SÜTTEN AĞZI YANAN YOĞURDU ÜFLEYEREK YİYECEK!..

Oysa şimdi o “beklenti” tümüyle yok olmuş durumda. Bunun ana sebebi ise Erdoğan’ın hiçbir şekilde kendisiyle sürtüşebilecek, uyum problemleri gösterebilecek ve daha da fenası başkanlığını riske atabilecek bir ismi istememesi. Bu anlamda sütten ağzı yanan yoğurdu üfleyerek yiyecek!

Bu yüzden Davutoğlu’na “son başbakan” benzetmesi yapan da var yerine gelecek olanı “Bakanlar Kurulu Koordinatörü”, “uzaktan kumandalı başkan”  ya da “mutemet kişi” olarak tanımlayanı da. (Dikkat edilirse “emanetçi” denilmiyor çünkü artık geri dönülecek, “emanet edilen” bir makam yok.) Cümle alem bu “gerçeği” kabul etmiş gözüküyor. Herkesin kendine göre bir tanımı var. 
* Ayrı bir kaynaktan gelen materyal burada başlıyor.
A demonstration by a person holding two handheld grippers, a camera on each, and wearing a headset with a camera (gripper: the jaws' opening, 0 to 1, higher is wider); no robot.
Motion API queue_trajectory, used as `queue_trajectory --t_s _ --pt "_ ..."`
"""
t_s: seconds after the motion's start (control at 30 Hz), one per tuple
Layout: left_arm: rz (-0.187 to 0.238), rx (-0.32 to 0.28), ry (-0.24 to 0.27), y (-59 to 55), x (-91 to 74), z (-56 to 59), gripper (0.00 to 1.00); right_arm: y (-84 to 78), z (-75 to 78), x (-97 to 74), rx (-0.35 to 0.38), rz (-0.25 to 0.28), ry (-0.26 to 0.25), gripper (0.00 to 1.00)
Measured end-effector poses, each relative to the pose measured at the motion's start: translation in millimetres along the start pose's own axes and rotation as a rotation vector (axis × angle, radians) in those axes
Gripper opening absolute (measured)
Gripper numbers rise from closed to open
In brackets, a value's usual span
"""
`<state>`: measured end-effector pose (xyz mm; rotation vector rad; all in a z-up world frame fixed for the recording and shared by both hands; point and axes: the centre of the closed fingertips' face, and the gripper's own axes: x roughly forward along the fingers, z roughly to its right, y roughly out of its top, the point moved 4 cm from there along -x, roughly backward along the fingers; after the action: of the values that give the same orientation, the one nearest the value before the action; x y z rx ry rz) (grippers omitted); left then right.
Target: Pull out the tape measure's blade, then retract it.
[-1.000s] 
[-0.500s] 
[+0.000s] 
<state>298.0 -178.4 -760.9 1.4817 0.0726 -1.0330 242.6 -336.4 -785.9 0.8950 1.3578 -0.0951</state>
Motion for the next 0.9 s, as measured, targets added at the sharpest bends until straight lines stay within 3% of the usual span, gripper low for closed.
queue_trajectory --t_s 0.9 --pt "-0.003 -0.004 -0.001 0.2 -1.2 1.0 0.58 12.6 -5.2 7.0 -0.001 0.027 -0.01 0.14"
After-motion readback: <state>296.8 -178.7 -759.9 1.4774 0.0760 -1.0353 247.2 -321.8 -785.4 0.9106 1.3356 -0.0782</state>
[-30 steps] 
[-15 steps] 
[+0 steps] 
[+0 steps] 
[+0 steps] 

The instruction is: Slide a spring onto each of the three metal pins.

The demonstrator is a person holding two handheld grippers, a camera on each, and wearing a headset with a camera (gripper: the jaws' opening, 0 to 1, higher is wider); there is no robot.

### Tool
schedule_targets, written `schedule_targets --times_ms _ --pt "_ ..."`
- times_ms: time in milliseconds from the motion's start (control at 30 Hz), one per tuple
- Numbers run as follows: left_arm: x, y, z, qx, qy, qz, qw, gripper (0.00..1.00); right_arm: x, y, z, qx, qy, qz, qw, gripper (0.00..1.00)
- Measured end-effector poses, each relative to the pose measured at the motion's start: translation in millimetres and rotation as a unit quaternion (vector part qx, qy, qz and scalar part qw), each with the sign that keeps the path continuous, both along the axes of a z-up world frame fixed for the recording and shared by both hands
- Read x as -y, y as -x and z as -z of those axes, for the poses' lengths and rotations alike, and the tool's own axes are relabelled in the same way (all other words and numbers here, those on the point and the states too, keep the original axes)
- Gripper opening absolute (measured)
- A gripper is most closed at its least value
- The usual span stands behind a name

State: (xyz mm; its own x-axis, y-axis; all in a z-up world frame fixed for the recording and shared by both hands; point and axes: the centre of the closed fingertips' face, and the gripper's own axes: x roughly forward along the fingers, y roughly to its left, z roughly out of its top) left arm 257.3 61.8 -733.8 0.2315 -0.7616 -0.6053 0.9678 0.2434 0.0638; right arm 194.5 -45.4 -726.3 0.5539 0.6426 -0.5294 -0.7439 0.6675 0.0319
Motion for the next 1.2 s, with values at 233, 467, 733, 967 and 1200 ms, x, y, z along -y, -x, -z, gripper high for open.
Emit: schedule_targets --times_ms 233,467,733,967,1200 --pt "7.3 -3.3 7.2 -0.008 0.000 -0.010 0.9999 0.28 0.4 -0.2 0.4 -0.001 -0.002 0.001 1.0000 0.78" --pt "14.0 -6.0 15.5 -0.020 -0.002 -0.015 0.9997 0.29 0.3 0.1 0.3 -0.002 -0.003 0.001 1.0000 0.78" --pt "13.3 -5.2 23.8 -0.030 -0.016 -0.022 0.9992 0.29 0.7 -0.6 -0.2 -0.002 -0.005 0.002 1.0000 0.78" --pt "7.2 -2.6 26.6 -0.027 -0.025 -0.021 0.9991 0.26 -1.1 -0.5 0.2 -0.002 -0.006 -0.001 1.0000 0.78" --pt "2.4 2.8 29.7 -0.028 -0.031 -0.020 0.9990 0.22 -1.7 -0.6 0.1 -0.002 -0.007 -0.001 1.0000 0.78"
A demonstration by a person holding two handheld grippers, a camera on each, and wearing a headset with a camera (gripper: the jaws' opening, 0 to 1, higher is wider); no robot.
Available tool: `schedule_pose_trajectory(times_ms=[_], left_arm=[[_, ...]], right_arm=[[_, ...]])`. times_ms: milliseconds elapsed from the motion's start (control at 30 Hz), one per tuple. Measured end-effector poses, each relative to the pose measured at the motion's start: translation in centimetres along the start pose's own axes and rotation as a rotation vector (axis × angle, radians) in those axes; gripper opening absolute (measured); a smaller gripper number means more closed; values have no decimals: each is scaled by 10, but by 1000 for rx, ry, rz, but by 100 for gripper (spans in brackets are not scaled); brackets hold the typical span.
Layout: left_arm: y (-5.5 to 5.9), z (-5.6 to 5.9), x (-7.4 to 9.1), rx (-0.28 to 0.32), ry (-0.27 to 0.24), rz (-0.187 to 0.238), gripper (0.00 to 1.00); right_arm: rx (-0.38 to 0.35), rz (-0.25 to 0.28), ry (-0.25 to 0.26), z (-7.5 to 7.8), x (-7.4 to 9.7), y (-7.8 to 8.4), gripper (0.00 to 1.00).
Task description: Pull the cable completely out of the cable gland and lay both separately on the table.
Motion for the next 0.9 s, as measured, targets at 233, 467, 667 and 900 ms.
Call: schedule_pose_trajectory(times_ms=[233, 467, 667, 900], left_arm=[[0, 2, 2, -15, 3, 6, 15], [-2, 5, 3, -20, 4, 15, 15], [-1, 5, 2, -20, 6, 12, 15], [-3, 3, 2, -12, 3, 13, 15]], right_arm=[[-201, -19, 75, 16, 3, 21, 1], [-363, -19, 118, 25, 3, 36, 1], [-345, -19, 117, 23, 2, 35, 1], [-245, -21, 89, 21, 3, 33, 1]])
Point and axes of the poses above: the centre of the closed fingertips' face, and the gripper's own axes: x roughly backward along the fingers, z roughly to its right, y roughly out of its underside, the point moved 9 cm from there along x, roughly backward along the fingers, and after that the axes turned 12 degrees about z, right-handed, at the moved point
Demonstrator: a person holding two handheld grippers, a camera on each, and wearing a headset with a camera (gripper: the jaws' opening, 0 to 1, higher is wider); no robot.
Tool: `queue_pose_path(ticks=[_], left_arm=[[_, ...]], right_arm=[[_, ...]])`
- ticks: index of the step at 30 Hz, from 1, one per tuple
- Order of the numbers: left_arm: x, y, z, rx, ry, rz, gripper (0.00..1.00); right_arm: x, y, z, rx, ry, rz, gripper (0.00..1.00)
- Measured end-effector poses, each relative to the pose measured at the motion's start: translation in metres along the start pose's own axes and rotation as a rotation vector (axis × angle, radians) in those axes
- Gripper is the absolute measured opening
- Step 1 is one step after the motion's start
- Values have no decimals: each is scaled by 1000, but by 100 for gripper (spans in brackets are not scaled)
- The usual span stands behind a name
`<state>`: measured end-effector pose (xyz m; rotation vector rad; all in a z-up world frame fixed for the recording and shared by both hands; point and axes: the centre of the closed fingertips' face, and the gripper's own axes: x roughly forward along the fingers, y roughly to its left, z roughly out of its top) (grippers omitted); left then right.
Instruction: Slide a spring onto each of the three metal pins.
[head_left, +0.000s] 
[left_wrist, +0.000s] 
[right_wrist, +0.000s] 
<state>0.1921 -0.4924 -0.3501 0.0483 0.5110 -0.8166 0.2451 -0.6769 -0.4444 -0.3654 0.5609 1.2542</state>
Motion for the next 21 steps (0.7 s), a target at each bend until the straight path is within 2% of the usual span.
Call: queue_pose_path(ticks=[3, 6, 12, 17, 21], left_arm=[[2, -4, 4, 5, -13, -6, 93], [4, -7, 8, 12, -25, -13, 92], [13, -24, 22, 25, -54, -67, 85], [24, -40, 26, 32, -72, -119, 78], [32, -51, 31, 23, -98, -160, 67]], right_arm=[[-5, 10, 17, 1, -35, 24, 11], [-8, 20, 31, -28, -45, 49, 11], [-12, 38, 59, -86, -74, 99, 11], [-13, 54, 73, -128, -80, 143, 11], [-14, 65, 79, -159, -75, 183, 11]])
Buradaki tüm ihtiyaçları “Erdoğan’ın ihtiyaçları” ve “öncelikleri” belirleyecek görünüyor. Öyle anlaşılıyor ki artık “İkinci Davutoğlu vakası”na müsamaha gösterilmeyecek. Bu yüzden daha baştan dizginlerin sıkı sıkıya elde tutulmasında yarar görülüyor. Kongre bunu pekiştirecek bir “formül”, bir “zorunlu prosedür”, bir “teknik ayrıntı” gibi gözüküyor adeta. İşin aslı –hukuken öyle olsa da- ne “Genel Başkan” ne de “Başbakan” seçilecek. Daha doğrusu bunlar –şimdilik- mecburiyet gereği böyle…

Görünen o ki, seçilecek olan Beştepe ile Bakanlar kurulu arasında iletişimi sürdürecek, orada alınacak kararları bakanlar kurulunda onaylatacak bir “noter” vazifesi görecek. Bunun bahanesi ise “sistemin artık değiştiği” ve zaten “fiili başkanlığa” geçildiği olacak. Yeni anayasa netleşene kadar da bu “zorunlu bir uygulama” olarak sürecek.

Dolayısıyla yeni göreve gelecek herkes bunu “bilerek” o makama talip olacak (Atanacak da diyebiliriz!) demektir. Ne kadar sindirir bilemem ama istese bile fazla bir “iddiası” olamayacak. Popüler tabirle “düşük profilli bir aday” aranıyor. “Güçlü cumhurbaşkanı, güçlü başbakan” formülü  pratikte yürümüyor. 

HADİ BİRAZ ADAY-TOTO OYNAYALIM!..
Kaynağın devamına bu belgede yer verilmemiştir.